Когда было выпито практически все, Женя почему-то принялся поддразнивать Володю Соколова: якобы, он слышал у кого-то строчку «Снег сгребаю валенком». Вовка обиделся строчка эта была из стихотворения о школьной любви «Снежная королева», которое сегодня, шесть десятилетий спустя, я без особого риска назову гениальным. Видимо, Женин уникальный темперамент даже в самой мирной ситуации требовал конфликта. Впоследствии бесшабашная задиристость вела Женю от скандала к скандалу, пока не сделала Евтушенко первым поэтом эпохи: дряхлеющая диктатура постепенно привыкла к тычкам и оплеухам молодого стихотворца и стала воспринимать их как неизбежность.

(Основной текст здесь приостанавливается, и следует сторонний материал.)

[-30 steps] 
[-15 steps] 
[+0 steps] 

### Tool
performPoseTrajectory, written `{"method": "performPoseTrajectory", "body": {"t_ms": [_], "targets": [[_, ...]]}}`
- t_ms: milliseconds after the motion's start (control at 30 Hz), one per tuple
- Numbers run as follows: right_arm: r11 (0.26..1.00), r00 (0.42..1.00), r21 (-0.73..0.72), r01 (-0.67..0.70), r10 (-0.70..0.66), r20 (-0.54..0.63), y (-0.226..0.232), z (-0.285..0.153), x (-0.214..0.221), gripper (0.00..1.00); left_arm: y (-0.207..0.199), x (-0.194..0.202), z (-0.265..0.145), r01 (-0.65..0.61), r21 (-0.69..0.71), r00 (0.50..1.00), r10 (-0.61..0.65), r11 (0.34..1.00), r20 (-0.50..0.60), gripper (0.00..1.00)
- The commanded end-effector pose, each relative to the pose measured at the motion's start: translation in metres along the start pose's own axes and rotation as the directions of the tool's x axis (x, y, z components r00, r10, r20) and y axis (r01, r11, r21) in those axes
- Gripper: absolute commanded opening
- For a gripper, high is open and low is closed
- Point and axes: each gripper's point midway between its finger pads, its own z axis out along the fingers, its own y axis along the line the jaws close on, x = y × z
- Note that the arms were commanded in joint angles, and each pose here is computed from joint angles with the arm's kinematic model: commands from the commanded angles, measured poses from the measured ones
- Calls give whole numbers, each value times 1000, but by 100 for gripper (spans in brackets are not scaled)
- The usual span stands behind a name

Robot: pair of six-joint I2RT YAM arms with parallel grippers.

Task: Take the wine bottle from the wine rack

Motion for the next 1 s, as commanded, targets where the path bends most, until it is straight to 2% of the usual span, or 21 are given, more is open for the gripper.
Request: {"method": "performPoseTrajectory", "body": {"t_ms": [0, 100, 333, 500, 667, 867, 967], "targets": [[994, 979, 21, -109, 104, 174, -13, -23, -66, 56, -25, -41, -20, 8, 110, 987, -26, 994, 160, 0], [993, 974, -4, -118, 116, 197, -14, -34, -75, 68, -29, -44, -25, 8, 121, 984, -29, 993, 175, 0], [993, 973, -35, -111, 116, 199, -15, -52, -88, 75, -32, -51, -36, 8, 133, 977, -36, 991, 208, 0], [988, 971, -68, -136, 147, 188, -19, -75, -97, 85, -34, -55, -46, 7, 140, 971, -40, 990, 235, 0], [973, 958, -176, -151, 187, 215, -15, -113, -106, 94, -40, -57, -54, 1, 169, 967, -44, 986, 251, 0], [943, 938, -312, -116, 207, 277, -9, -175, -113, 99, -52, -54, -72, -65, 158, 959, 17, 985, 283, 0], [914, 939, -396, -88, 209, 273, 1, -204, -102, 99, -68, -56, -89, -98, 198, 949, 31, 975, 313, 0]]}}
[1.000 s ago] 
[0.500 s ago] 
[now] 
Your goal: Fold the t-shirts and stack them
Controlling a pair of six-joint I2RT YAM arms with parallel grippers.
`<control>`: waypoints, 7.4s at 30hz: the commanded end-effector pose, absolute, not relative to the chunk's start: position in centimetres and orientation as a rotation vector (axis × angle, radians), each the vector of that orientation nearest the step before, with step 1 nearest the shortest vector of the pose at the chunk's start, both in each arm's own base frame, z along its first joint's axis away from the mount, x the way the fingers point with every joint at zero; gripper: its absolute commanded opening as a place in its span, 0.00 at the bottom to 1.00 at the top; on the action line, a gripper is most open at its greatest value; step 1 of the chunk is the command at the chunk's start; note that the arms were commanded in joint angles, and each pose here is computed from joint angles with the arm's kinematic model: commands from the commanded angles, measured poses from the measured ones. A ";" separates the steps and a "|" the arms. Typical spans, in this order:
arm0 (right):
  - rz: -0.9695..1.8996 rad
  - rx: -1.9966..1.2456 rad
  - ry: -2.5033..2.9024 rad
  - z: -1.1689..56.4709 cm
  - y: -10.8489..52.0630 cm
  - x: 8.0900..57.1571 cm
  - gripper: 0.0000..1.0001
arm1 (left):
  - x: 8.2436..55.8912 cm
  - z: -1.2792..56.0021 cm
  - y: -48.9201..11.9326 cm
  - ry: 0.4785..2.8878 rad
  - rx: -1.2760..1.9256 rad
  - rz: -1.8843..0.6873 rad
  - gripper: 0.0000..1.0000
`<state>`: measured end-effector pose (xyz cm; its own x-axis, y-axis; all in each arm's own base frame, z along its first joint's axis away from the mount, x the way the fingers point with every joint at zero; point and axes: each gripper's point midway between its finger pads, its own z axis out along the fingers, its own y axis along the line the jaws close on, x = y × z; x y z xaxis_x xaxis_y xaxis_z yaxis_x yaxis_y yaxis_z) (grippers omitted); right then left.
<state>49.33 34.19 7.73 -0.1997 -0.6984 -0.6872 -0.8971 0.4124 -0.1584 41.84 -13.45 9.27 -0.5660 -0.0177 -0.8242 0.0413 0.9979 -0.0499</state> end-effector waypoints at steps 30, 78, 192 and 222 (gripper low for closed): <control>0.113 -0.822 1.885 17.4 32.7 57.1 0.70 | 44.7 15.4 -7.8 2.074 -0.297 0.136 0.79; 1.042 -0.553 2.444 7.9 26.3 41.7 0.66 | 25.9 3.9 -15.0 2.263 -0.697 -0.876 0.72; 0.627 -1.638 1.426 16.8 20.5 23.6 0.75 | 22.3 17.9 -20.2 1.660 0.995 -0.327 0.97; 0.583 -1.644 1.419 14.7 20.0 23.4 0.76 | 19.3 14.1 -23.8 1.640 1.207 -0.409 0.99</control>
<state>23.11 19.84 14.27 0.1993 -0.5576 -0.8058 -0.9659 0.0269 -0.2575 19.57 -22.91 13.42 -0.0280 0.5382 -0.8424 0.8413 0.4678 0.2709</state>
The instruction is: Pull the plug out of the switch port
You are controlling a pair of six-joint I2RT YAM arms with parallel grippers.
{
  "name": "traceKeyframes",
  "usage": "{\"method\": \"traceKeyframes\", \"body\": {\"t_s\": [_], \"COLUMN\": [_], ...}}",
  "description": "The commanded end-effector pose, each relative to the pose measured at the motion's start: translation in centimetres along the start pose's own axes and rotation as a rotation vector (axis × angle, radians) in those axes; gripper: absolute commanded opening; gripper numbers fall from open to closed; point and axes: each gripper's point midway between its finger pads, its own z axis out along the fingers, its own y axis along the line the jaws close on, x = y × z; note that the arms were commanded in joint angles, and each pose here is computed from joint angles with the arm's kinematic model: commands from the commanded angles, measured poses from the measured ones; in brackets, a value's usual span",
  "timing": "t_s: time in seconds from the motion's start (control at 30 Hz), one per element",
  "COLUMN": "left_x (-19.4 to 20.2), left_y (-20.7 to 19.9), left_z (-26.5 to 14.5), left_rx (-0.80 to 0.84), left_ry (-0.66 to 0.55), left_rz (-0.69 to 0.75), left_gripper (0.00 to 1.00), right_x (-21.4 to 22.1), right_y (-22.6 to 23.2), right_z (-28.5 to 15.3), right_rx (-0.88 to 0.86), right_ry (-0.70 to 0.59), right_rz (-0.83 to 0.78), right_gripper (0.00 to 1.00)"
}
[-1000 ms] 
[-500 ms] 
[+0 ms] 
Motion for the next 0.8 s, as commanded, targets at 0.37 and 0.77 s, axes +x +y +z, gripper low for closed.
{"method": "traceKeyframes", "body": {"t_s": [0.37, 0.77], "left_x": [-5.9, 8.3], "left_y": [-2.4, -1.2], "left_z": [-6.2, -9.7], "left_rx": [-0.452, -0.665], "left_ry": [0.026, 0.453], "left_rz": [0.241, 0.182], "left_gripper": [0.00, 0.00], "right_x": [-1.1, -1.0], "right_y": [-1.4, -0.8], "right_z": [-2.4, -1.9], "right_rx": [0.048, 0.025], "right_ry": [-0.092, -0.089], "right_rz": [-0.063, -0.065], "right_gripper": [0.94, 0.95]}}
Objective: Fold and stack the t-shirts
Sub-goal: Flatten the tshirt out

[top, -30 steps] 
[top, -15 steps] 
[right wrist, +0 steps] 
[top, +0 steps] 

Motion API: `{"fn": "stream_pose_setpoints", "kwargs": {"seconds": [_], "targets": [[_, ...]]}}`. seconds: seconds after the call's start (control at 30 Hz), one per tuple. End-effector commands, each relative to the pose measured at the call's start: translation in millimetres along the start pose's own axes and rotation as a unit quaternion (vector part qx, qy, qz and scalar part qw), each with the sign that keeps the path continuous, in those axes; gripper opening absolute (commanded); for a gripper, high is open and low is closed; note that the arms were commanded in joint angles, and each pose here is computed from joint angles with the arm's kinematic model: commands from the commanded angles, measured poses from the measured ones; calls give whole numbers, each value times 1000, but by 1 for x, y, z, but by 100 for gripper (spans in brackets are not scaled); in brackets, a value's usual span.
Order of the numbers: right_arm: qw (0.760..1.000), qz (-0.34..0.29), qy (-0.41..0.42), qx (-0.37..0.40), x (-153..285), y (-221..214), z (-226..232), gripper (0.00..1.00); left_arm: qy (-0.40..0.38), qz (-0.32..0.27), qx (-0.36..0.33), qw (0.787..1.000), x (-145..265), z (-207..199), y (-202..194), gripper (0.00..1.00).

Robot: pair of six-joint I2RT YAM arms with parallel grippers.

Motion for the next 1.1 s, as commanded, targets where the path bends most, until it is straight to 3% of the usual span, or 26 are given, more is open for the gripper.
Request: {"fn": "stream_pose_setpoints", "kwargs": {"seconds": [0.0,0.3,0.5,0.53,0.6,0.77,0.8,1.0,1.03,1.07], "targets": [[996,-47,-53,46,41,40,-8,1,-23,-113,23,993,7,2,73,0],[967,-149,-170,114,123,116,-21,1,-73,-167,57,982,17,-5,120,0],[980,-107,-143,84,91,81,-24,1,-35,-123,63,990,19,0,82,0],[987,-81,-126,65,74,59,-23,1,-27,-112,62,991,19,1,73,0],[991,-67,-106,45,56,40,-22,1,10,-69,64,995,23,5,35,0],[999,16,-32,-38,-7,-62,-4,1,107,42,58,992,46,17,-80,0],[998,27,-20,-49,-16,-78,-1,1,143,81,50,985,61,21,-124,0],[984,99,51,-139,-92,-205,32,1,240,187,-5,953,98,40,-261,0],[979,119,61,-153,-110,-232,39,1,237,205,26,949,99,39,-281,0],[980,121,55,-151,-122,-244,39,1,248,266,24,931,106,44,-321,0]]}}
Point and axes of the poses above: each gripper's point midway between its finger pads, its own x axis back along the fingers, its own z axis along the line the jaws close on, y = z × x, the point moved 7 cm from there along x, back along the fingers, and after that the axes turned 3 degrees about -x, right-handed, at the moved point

Мы с Соколовым жили на одной улице, Двадцать пятого октября, ныне Никольской, я в полуподвале возле Красной площади, Вовка в другом конце, рядом с площадью Дзержинского, ныне Лубянской. Домой шли вместе. Володя бубнил что-то обиженное про Женьку. А я тогда еще не знал, что в будущем веке буду вспоминать, как провел очень вкусный вечер с тремя великими поэтами.
Витя и Витя
Зашел в Дом литератора по какому-то мелкому делу. Смотрю, к стенду в фойе прилаживают лист ватмана. Стенд этот печальный, не для хороших новостей. Так и есть, фото в траурной рамке. Бог ты мой Витя Славкин, после тяжелой, продолжительной
С Витей мы приятельствовали много лет, даже дружили, хотя и не тесно. Встречаясь, были рады друг другу. Я дарил ему свои книги, он звал меня на спектакли, когда числился завлитом эстрадного театра МГУ, был я и участником передач «Старая квартира», которую Витя придумал и сам вел на телевидении, уж не помню, на каком канале. Особенно запомнилось, как мы вместе спасали знаменитый Новосибирский фестиваль бардов, который местные власти из-за выступлений Галича закрывали чуть не каждые два часа.
Витя был человек талантливый, очень добрый и очень интеллигентный мягкий, уступчивый, напрочь лишенный всякой зависти. Он был не из тех, кто способен работать локтями: локти имелись, но совестливая натура не позволяла.